数据集:
lex_glue
受到最近广泛使用的GLUE多任务基准NLP数据集(Wang等人,2018),随后更困难的SuperGLUE(Wang等人,2019),其他先前的多任务NLP基准(Conneau和Kiela,2018; McCann等人,2018)和其他领域的类似倡议的启发(Peng等人,2019),我们引入了 法律普通语言理解评估(LexGLUE)基准,这是一个评估NLP方法在法律任务中性能的基准数据集。

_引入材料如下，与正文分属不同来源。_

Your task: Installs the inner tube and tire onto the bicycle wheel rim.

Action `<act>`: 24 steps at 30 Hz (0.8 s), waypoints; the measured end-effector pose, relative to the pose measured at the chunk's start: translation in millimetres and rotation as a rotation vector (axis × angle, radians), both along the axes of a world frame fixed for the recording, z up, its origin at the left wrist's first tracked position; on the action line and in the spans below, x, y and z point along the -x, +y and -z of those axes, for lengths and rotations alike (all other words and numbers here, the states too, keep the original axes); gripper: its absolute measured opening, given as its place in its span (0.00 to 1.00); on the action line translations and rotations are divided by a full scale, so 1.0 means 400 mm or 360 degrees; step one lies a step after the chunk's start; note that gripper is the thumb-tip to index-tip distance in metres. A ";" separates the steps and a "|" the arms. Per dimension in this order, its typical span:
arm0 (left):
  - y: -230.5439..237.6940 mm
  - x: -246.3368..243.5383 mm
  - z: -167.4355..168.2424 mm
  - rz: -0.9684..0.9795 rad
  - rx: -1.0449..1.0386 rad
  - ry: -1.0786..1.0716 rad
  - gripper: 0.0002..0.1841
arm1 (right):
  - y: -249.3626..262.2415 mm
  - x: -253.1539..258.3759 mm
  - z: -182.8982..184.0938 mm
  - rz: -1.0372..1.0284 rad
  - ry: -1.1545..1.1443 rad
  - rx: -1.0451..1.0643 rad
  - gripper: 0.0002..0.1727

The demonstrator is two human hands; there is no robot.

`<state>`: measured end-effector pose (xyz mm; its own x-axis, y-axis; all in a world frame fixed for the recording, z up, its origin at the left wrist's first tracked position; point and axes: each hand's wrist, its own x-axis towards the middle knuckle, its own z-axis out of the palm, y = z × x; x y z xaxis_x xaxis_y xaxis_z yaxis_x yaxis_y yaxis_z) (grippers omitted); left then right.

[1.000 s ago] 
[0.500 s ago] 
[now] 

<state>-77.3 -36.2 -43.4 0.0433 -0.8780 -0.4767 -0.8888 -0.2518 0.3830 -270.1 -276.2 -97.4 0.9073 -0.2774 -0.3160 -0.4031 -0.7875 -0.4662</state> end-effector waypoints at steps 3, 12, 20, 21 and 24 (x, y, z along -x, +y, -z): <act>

LexGLUE基于七个现有的法律NLP数据集,使用大部分来自SuperGLUE的标准进行选择。
与GLUE和SuperGLUE(Wang等人,2019b,a)一样,我们的目标之一是推动通用(或“基础”)模型的发展,这些模型可以处理多个NLP任务,在我们的案例中是法律NLP任务,可能需要有限的任务特定微调。另一个目标是为希望探索或开发法律NLP方法的NLP研究人员和从业者提供方便和信息丰富的入门点。考虑到这些目标,我们在LexGLUE中包含的数据集及其所解决的任务已经简化了多个方面,以便新手和通用模型能够更容易地解决所有任务。
LexGLUE基准伴随着依赖于Hugging Face Transformers库的实验基础设施,并驻留在: https://github.com/coastalcph/lex-glue .
支持的任务如下:
Dataset | Source | Sub-domain | Task Type | Classes |
ECtHR (Task A) | 1239321 | ECHR | Multi-label classification | 10+1 |
ECtHR (Task B) | 12310321 | ECHR | Multi-label classification | 10+1 |
SCOTUS | 12311321 | US Law | Multi-class classification | 14 |
EUR-LEX | 12312321 | EU Law | Multi-label classification | 100 |
LEDGAR | 12313321 | Contracts | Multi-class classification | 100 |
UNFAIR-ToS | 12314321 | Contracts | Multi-label classification | 8+1 |
CaseHOLD | 12315321 | US Law | Multiple choice QA | n/a |
欧洲人权法院(ECtHR)审理一个国家违反欧洲人权公约(ECHR)人权条款的指控。对于每个案件,数据集提供来自案件描述的一系列事实段落(事实)。每个案件都与被违反的ECHR条款(如果有的话)进行映射。
ecthr_b欧洲人权法院(ECtHR)审理一个国家违反欧洲人权公约(ECHR)人权条款的指控。对于每个案件,数据集提供来自案件描述的一系列事实段落(事实)。每个案件都与被法院认为被违反的ECHR条款进行映射。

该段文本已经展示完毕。